We were fortunate to have many of Ireland’s leading proponents of BIM involved in our partnership with London’s Digital Construction Week last October. With all companies that are well progressed, the challenge is supporting a mix of traditional process and skills with digital process and skills. Of course it would be very much easier to do one or the other, but the challenge is to manage both – to grow digitally reaping the efficiencies and benefits while balancing the associated change management / culture inertia and level of market opportunity for BIM.
What Enterprise Ireland BIM grants are available to Irish consultants and contractors? Can you tell us about them?
We currently have two BIM capability programmes. The first, BIM Enable is designed to incentivise companies to take a strategic (not reactive) approach to achieving BIM Level 2 Capability. The second, BIM implement is to encourage a rapid implementation of BIM capability, but only once you have your strategy in place.
For Irish companies who wish to work in Britain, how do you see the construction industry changing in the next decade?
A sophisticated complex market becoming ever more so. London’s success as a global city in recent years has meant that many new international clients of construction appear on an almost daily basis. With new international clients come the new international supply chains with a drive for efficiency and the need for an ever decreasing reliance on site skills and trades which are in short supply. The changes of recent years in London migrate to the other major UK cities first and then across the country. I envisage that we will witness more change to 2025 than we’ve seen in the past hundred years in construction.

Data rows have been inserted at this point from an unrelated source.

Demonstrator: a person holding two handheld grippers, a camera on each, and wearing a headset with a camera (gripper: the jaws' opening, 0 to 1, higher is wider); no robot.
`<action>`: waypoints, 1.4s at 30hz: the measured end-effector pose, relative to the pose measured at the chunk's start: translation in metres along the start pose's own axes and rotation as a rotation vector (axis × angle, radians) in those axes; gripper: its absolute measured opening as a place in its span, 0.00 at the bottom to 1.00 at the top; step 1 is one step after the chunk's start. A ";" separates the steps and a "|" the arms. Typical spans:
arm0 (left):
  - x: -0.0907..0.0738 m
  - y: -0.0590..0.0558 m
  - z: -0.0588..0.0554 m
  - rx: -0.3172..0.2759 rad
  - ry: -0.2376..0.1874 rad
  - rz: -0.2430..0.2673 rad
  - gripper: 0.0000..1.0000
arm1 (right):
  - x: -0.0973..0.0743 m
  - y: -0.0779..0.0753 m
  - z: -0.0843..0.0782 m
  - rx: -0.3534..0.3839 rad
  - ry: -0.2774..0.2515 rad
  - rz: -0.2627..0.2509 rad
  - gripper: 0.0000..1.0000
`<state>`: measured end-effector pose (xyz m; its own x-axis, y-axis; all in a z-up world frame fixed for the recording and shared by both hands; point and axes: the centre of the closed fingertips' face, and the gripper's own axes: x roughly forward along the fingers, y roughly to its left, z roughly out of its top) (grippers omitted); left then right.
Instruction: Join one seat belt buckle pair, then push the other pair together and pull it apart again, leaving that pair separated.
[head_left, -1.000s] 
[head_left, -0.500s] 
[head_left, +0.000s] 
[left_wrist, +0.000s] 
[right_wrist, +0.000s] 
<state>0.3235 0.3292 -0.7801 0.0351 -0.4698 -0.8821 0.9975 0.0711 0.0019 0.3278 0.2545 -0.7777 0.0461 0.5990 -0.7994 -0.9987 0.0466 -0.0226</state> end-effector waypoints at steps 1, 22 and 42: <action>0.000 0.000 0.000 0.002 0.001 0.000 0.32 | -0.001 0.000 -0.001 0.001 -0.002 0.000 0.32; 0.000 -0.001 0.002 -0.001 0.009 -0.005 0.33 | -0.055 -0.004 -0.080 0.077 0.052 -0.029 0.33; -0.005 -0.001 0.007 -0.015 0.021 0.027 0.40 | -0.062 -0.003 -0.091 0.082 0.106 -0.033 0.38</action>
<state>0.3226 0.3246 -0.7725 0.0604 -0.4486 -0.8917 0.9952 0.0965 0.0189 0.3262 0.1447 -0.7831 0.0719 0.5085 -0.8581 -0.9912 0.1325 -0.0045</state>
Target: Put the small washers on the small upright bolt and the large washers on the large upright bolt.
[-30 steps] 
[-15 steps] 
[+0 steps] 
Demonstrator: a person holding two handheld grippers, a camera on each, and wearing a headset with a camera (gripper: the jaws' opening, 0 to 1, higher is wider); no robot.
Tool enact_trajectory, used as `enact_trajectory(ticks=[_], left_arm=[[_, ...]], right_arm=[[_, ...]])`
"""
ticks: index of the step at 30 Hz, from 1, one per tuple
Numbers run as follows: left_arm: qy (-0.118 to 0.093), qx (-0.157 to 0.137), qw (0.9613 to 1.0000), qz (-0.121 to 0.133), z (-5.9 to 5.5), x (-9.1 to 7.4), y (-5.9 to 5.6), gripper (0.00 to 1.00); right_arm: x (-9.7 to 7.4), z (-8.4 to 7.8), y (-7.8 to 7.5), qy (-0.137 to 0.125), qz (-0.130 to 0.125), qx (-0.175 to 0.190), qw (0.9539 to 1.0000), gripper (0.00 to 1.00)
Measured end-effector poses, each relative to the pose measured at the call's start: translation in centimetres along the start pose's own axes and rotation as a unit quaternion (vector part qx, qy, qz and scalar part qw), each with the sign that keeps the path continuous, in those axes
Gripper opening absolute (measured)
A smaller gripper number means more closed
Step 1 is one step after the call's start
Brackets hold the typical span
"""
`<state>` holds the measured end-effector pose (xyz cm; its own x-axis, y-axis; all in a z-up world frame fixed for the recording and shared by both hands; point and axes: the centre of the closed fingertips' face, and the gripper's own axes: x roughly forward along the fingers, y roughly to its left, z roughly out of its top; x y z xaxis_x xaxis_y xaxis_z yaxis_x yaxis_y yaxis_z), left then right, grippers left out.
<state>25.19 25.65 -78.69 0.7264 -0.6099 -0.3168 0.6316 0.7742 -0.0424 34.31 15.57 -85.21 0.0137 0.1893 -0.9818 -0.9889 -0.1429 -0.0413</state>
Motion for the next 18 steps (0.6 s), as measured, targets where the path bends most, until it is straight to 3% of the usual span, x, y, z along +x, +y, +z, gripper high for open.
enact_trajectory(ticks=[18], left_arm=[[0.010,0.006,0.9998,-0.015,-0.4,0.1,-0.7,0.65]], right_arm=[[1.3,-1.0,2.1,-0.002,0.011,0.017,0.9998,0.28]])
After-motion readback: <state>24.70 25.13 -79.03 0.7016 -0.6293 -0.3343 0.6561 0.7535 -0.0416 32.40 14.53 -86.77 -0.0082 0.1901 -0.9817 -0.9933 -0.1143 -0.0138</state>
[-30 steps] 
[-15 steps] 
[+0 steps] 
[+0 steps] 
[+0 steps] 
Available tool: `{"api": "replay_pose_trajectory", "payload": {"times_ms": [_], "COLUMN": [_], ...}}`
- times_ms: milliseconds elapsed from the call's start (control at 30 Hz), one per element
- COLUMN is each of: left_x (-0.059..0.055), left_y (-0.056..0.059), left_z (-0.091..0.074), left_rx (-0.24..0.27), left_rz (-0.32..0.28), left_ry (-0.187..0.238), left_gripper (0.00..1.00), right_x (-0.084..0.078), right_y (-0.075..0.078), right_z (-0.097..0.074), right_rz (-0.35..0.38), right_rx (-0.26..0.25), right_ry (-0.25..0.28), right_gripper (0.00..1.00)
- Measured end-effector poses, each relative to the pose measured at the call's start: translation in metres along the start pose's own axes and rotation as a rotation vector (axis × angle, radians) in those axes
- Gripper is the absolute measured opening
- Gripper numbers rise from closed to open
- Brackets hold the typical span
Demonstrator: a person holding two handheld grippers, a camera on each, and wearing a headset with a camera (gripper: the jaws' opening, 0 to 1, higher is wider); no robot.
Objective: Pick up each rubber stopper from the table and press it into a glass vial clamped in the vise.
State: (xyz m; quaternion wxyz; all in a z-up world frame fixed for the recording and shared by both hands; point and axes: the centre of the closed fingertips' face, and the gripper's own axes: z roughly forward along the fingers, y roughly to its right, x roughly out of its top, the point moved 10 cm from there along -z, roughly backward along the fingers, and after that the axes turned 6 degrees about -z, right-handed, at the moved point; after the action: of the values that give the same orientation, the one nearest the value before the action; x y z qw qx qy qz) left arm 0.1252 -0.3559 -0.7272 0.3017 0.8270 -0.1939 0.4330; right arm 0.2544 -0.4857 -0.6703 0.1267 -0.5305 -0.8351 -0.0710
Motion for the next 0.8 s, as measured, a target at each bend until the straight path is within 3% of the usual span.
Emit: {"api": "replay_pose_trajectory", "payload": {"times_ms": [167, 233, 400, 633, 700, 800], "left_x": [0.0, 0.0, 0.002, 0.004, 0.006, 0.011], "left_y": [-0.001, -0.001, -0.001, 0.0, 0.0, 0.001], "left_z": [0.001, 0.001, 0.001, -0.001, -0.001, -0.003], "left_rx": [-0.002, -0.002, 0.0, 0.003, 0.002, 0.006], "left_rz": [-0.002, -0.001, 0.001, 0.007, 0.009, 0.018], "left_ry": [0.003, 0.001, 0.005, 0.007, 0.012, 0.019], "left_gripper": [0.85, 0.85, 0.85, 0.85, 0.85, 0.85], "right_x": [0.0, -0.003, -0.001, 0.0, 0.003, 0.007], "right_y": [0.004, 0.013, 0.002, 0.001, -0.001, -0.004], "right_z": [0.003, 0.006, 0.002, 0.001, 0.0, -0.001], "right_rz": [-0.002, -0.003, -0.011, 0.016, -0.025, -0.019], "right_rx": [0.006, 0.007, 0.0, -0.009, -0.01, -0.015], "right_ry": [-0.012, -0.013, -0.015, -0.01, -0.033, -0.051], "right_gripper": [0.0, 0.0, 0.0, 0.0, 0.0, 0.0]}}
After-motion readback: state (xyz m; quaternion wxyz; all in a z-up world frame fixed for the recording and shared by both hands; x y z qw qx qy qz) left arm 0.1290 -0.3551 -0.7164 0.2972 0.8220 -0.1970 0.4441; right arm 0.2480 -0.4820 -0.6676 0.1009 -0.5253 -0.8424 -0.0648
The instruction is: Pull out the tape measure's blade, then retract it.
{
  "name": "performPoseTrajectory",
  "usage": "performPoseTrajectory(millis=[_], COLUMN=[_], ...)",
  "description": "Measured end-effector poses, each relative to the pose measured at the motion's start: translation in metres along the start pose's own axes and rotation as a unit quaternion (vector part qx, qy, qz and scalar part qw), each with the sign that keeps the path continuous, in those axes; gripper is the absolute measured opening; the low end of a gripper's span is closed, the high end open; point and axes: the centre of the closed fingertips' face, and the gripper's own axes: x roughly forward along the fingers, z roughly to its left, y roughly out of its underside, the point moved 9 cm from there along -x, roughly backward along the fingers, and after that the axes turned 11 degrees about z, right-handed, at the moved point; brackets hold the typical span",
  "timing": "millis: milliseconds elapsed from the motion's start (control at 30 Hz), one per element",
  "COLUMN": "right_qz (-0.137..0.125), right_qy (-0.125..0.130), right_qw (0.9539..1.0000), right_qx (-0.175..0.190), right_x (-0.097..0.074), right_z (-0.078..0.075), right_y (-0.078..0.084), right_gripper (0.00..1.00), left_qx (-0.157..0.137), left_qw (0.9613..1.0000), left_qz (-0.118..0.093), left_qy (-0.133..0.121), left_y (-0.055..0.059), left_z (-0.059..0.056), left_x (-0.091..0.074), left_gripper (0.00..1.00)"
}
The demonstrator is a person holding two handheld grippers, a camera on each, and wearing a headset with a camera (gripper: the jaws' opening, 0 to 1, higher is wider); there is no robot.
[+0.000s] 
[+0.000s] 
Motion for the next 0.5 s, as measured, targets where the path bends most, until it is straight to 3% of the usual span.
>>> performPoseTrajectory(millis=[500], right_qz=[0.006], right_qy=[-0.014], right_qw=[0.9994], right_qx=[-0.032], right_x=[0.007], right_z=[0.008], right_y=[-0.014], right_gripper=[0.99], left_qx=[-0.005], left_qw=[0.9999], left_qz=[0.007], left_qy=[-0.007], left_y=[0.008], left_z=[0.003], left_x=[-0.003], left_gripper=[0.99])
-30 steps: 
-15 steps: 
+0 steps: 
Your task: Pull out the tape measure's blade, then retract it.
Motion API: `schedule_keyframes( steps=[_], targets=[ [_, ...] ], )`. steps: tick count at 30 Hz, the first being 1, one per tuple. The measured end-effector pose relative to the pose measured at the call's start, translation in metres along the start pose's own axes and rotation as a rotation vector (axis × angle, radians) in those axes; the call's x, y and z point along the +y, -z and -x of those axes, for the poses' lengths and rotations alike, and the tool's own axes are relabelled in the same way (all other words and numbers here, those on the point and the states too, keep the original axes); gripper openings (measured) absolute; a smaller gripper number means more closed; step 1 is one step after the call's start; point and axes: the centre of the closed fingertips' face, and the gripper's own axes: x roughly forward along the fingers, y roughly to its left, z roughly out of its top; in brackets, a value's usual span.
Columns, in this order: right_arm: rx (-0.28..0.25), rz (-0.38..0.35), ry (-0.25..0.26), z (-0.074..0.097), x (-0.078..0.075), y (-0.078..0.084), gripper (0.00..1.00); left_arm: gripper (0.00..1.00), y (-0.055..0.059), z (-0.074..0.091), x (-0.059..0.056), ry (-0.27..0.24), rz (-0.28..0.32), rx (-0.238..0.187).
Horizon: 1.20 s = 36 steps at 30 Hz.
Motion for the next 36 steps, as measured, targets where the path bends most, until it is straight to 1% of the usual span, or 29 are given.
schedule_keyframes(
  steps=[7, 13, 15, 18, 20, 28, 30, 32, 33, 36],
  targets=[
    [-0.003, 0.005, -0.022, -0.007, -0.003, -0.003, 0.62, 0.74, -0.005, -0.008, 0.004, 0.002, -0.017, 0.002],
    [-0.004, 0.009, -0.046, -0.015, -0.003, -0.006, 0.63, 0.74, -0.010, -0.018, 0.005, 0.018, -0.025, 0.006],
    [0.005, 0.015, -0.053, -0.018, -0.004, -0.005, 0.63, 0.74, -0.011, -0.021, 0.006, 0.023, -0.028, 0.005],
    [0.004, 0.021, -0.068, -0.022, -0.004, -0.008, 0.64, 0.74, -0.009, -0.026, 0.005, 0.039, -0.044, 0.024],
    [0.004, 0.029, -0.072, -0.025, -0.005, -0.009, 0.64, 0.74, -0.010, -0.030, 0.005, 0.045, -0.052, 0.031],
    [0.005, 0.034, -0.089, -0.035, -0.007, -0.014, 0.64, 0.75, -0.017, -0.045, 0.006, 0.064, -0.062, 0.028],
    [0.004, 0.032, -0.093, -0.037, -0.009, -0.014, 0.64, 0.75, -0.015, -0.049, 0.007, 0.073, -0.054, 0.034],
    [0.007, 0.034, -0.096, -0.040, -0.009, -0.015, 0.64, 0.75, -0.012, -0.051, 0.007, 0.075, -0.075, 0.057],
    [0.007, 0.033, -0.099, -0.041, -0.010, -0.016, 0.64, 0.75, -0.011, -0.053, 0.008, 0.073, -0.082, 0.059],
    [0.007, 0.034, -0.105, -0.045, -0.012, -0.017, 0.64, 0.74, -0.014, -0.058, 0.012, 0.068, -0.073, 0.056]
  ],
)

What is your opinion on a BIM Mandate for Ireland?
To overcome the huge resistance ‘to the way we’ve always done things’, (no matter how bad they are!) we will increasingly require clients to engage and recognise the positive outcomes of a ‘BIM process’ as oppose to a traditional process for design, construction and operation. We need public and private clients to be better informed as to which process will provide the best outcome and at the moment it isn’t always going to be BIM. We shouldn’t mandate BIM where it’s not appropriate as contamination may occur even when BIM is appropriate. The UK have taken a lead and should be applauded, the mandate policy has effected a huge shift within industry. With its strong mix of private and public sector clients maybe Ireland could take a more selective approach around which assets should be designed and constructed with BIM?
What is the level of awareness of Irish companies BIM capability and the work of CitA in Britain?
12 months ago I would have to say that the UK’s awareness of Ireland’s digital transition and adoption of BIM would have been very low. I would suggest that CitA events such as the Gathering and the CitA presentation series have engaged key stakeholders in the UK transition. Further the honouree membership of CitA into the UK BIM Task Group Regional Hubs was a significant step forward for our international reputation as is their strong support of the CIC and Enterprise Ireland in creating a strong unified industry message.
What advice would you give to a construction company considering BIM adoption?
If you’re planning to have a successful, growing business in 5 years’ time then take the time today to consider how better information, through improved information management and process, could improve the productivity of your business. Consider your particular interfaces with designers, contractors, owners, manufacturers and understand what ‘new’ potential exists. Also consider some of the softer benefits such as how important it will be in 5 years to attract and retain the best people? Some sectors within construction are progressing through BIM and realising the benefits far more quickly – science projects, transport hubs, secure accommodation, offsite manufacturing for example. Assemble your working group – start today.